Quote every line of the data below as it stands, omitting pictures.

== Available data

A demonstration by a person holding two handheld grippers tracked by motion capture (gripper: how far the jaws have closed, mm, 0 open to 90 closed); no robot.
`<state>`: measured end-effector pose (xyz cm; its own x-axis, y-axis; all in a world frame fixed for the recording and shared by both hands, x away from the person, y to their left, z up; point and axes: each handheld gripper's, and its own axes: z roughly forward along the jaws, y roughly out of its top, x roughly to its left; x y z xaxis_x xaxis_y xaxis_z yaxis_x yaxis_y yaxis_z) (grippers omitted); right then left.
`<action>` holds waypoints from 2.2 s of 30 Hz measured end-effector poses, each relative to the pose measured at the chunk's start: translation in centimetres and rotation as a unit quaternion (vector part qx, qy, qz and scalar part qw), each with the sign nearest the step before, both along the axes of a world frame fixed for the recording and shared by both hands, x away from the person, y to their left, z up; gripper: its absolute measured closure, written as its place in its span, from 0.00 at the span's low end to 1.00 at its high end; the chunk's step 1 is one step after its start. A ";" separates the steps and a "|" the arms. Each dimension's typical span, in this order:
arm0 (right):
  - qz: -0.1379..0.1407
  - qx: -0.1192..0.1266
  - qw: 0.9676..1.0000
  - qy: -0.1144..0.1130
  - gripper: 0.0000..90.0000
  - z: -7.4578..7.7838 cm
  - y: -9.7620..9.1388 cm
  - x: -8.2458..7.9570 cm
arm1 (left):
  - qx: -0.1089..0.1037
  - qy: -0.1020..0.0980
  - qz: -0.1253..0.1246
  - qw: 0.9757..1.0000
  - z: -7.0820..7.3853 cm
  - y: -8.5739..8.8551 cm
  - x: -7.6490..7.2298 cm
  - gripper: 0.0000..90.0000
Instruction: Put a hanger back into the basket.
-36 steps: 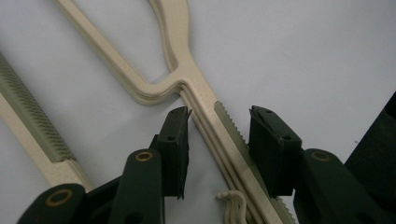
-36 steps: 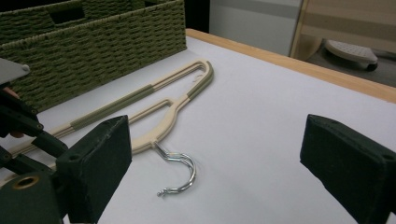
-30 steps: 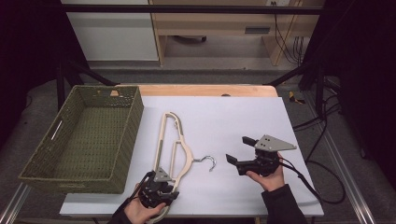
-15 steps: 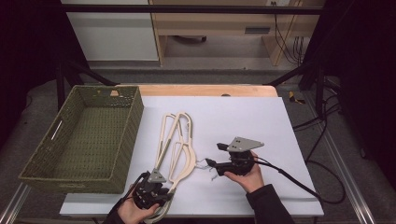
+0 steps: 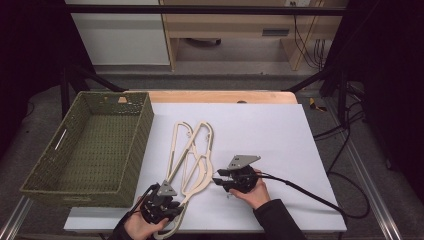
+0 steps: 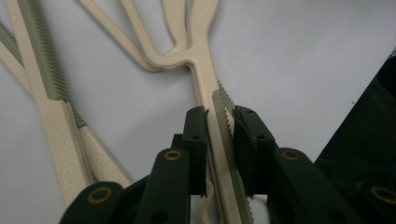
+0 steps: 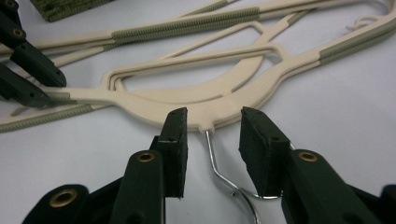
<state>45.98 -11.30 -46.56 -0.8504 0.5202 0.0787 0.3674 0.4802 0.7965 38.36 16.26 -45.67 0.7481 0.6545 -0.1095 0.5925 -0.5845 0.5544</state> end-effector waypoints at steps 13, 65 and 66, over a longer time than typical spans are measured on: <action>0.009 -0.027 1.000 0.013 0.90 -1.3 0.4 0.0 | -0.042 -0.065 0.015 0.997 1.1 0.8 0.1 0.53; 0.024 -0.025 0.999 0.000 0.99 2.8 0.2 -0.3 | 0.053 -0.122 -0.052 0.990 0.5 -7.8 4.7 0.76; 0.020 -0.025 0.999 0.005 0.99 2.7 0.3 -0.4 | 0.052 -0.121 -0.052 0.990 0.5 -7.8 4.7 0.79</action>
<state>45.60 -11.05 -43.87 -0.8704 0.4885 0.0613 0.3542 0.5347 0.7672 43.03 8.47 -45.15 0.8075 0.5716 0.1455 0.3835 -0.6962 0.6068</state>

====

#### Task solution:
A demonstration by a person holding two handheld grippers tracked by motion capture (gripper: how far the jaws have closed, mm, 0 open to 90 closed); no robot.
`<state>`: measured end-effector pose (xyz cm; its own x-axis, y-axis; all in a world frame fixed for the recording and shared by both hands, x away from the person, y to their left, z up; point and axes: each handheld gripper's, and its own axes: z roughly forward along the jaws, y roughly out of its top, x roughly to its left; x y z xaxis_x xaxis_y xaxis_z yaxis_x yaxis_y yaxis_z) (grippers omitted); right then left.
`<action>` holds waypoints from 2.2 s of 30 Hz measured end-effector poses, each relative to the pose measured at the chunk's start: translation in centimetres and rotation as a unit quaternion (vector part qx, qy, qz and scalar part qw), each with the sign nearest the step before, both along the axes of a world frame fixed for the recording and shared by both hands, x away from the person, y to their left, z up; gripper: its absolute measured closure, written as its place in its span, from 0.00 at the span's low end to 1.00 at its high end; the chunk's step 1 is one step after its start. A ";" separates the steps and a "|" the arms. Each dimension's typical span, in this order:
arm0 (right):
  - qz: -0.1379..0.1407
  - qx: -0.1192..0.1266
  - qw: 0.9676..1.0000
  - qy: -0.1144..0.1130
  - gripper: 0.0000..90.0000
  - z: -7.4578..7.7838 cm
  - y: -9.7620..9.1388 cm
  - x: -8.2458..7.9570 cm
arm1 (left):
  - qx: -0.1089..0.1037
  - qy: -0.1020..0.0980
  - qz: -0.1253..0.1246
  - qw: 0.9757..1.0000
  - z: -7.0820..7.3853 cm
  - y: -8.5739..8.8551 cm
  - x: -7.6490..7.2298 cm
  - gripper: 0.0000..90.0000
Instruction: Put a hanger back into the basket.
-36 steps: 
-36 steps: 
-30 steps: 
-15 steps: 
+0 steps: 
+0 steps: 
+0 steps: 
<state>45.98 -11.30 -46.56 -0.8504 0.5202 0.0787 0.3674 0.4802 0.7965 38.36 16.26 -45.67 0.7481 0.6545 -0.1095 0.5925 -0.5845 0.5544</state> end-effector waypoints at steps 13, 65 and 66, over a longer time than typical spans are measured on: <action>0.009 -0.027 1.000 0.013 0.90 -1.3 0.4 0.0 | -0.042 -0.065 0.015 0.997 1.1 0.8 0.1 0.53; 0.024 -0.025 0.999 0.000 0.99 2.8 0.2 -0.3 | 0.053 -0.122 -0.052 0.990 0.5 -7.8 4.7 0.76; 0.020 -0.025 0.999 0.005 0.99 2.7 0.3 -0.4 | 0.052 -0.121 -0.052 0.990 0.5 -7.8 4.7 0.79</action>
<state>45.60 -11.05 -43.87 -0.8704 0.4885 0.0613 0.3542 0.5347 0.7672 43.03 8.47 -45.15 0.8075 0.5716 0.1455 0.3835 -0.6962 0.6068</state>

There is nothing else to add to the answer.